(Beginning of COLLECTED MATERIAL)

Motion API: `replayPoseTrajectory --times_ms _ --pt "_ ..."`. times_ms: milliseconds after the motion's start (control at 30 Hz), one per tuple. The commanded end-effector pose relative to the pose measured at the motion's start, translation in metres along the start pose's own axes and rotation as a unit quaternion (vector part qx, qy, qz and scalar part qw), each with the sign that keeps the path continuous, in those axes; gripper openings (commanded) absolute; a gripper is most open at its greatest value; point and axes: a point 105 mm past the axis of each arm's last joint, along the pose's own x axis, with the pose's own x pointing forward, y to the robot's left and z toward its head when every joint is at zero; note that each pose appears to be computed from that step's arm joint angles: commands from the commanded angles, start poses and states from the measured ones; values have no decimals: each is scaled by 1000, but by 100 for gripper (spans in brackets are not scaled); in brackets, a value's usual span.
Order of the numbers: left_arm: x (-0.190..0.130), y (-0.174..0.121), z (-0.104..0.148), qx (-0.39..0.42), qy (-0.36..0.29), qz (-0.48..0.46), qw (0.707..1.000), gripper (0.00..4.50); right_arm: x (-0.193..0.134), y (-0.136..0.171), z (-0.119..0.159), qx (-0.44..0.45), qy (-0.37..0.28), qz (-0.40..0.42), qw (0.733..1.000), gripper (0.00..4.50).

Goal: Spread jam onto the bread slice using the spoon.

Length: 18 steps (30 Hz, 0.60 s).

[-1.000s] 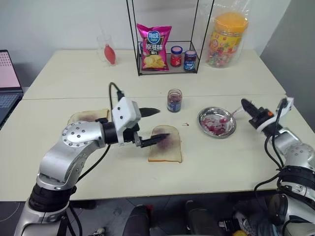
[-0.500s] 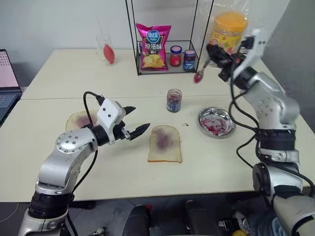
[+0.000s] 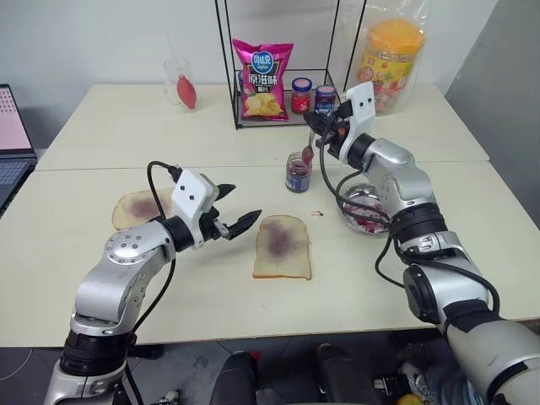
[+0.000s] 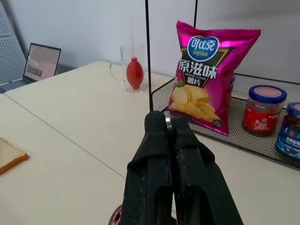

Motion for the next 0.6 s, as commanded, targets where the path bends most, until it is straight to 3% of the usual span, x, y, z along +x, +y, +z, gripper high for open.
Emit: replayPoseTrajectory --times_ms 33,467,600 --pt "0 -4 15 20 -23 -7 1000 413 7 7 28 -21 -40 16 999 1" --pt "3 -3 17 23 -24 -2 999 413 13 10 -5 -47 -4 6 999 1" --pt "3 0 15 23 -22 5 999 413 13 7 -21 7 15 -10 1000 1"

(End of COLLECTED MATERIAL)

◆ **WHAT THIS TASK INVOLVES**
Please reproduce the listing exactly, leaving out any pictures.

◆ **RESULT OF THE EXERCISE**
Motion API: `replayPoseTrajectory --times_ms _ --pt "_ ..."`. times_ms: milliseconds after the motion's start (control at 30 Hz), one per tuple. The commanded end-effector pose relative to the pose measured at the motion's start, translation in metres along the start pose's own axes and rotation as a unit quaternion (vector part qx, qy, qz and scalar part qw), each with the sign that keeps the path continuous, in those axes; gripper openings (commanded) absolute; a gripper is most open at its greatest value; point and axes: a point 105 mm past the axis of each arm's last joint, along the pose's own x axis, with the pose's own x pointing forward, y to the robot's left and z toward its head when every joint is at zero; note that each pose appears to be computed from that step's arm joint angles: commands from the commanded angles, start poses and states from the measured ones; values have no decimals: each is scaled by 1000, but by 100 for gripper (spans in brackets are not scaled); in brackets, a value's usual span.
Order of the numbers: left_arm: x (-0.190..0.130), y (-0.174..0.121), z (-0.104..0.148), qx (-0.39..0.42), qy (-0.36..0.29), qz (-0.48..0.46), qw (0.707..1.000), gripper (0.00..4.50); right_arm: x (-0.193..0.134), y (-0.136..0.171), z (-0.119..0.159), qx (-0.44..0.45), qy (-0.37..0.28), qz (-0.40..0.42), qw (0.733..1.000), gripper (0.00..4.50).

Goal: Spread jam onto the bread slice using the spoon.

Length: 18 steps (30 Hz, 0.60 s).

[-1.000s] 
[-0.500s] 
[+0.000s] 
[+0.000s] 

Motion for the next 0.6 s, as commanded, targets where the path bends most, until it is straight to 3% of the usual span, x, y, z along +x, +y, +z, gripper high for open.
Emit: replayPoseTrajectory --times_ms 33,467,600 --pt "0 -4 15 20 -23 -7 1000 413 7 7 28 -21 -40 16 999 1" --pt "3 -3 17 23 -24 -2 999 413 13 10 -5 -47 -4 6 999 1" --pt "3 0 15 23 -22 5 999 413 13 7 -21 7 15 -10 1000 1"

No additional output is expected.